Task requirements: Begin with the line containing "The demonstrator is" and end with the last line of the data below; return those lines exactly, and only those.
+ + + + + + +
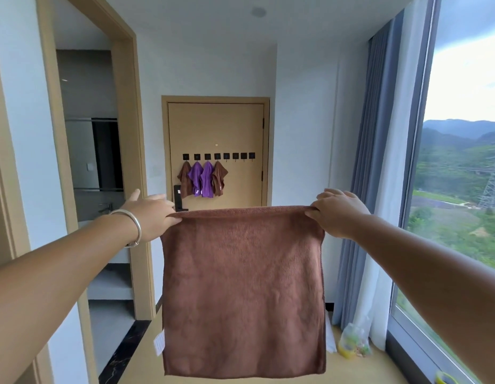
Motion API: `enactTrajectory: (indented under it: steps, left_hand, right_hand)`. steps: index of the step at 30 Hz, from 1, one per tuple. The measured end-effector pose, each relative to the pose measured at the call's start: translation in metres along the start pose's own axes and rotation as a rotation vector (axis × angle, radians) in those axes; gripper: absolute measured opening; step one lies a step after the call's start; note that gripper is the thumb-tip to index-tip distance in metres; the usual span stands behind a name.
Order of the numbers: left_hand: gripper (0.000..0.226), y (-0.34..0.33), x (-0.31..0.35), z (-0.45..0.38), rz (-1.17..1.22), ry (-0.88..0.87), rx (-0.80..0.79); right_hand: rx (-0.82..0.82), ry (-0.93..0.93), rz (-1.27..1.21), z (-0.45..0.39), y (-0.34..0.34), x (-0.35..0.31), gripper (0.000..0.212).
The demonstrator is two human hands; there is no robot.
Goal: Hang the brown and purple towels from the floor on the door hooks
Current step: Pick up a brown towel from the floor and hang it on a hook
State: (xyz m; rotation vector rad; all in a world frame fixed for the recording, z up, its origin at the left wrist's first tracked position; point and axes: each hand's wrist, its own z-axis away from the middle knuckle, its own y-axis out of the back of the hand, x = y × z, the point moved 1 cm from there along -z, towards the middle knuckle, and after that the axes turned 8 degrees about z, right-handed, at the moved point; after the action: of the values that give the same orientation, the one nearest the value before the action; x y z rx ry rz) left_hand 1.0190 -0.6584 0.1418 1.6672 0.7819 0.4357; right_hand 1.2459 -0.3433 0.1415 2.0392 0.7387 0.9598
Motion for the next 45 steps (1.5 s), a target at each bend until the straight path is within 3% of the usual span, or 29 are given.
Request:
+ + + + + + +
Task result:
The demonstrator is two human hands; there is no robot.
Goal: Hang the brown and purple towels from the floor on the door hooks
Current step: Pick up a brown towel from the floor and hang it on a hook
State: (xyz m; rotation vector rad; all in a world frame fixed for the recording, z up, its origin at the left wrist's first tracked position; point and axes: each hand's wrist, its own z-axis away from the middle knuckle, its own y-axis out of the back of the hand, x = y × z, the point moved 1 cm from there along -z, towards the middle knuckle, and after that the axes turned 8 degrees about z, right-handed, at the moved point; after the action: of the values that give the same orientation, the one nearest the value before the action; x y z rx ry rz) left_hand 1.0190 -0.6584 0.1418 1.6672 0.7819 0.4357; right_hand 1.2459 -0.3433 0.1415 2.0392 0.7387 0.9598
Motion for the next 45 steps (1.5 s), a target at each bend until the straight path is within 3% of the usual span, or 29 are given.
Request:

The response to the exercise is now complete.